El turismo en Euskadi sube un 2,1% en julio: ¿Estamos recuperando la normalidad?
¿Te imaginas que en plena temporada turística, las pernoctaciones en Euskadi crecen un 2,1%? Es una señal clara de que, aunque todavía lejos de los niveles prepandemia, el sector empieza a despertar de su letargo.
Este aumento refleja que más viajeros, tanto nacionales como extranjeros, están eligiendo Euskadi para sus vacaciones. Sin embargo, la baja en turistas españoles y el incremento en extranjeros muestran un cambio en los destinos favoritos y en las preferencias de los visitantes. La subida en precios y tarifas medias también indica que la demanda está en alza, pero ¿a qué coste para quienes viven del turismo?
Para los residentes, esto puede significar una mayor afluencia y actividad en sus barrios, pero también un aumento en los precios y el turismo masificado. La subida del 8,3% en precios y del 12% en tarifas, afecta directamente a quienes buscan vacaciones asequibles o a quienes trabajan en el sector hotelero, que ve cómo se incrementan las oportunidades y las cargas laborales.
Este repunte puede ser una buena noticia para el empleo en el sector, que ya suma más de 5.300 trabajadores. Pero también pone en evidencia la necesidad de gestionar mejor el turismo, evitar sobrecargar los recursos y proteger el patrimonio local. La pregunta ahora es qué harán las autoridades para equilibrar crecimiento y sostenibilidad.
Para los ciudadanos, esto significa que Euskadi empieza a recuperar su atractivo turístico, pero también que deben estar atentos a cómo se gestiona esa recuperación.
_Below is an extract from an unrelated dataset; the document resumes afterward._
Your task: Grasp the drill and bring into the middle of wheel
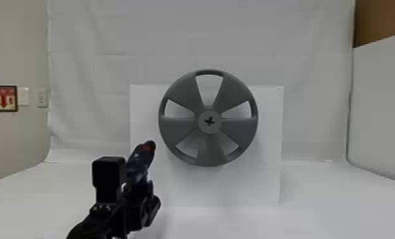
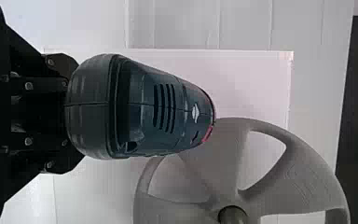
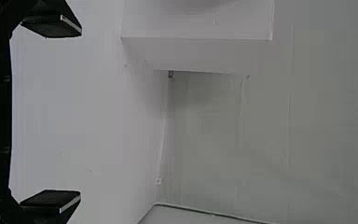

La convivencia entre residentes y turistas pasa por un turismo responsable y respetuoso. La clave está en que todos, tanto visitantes como vecinos, puedan disfrutar sin que la balanza se desequilibre.
Lo que puede pasar ahora es que, si no se toman medidas, el turismo masivo siga creciendo y cause problemas en las comunidades locales. Lo recomendable es que las autoridades y el sector privado trabajen juntos para promover un turismo sostenible, con control de precios y mayor respeto por la vida local. Los ciudadanos deben exigir políticas que protejan su entorno y calidad de vida.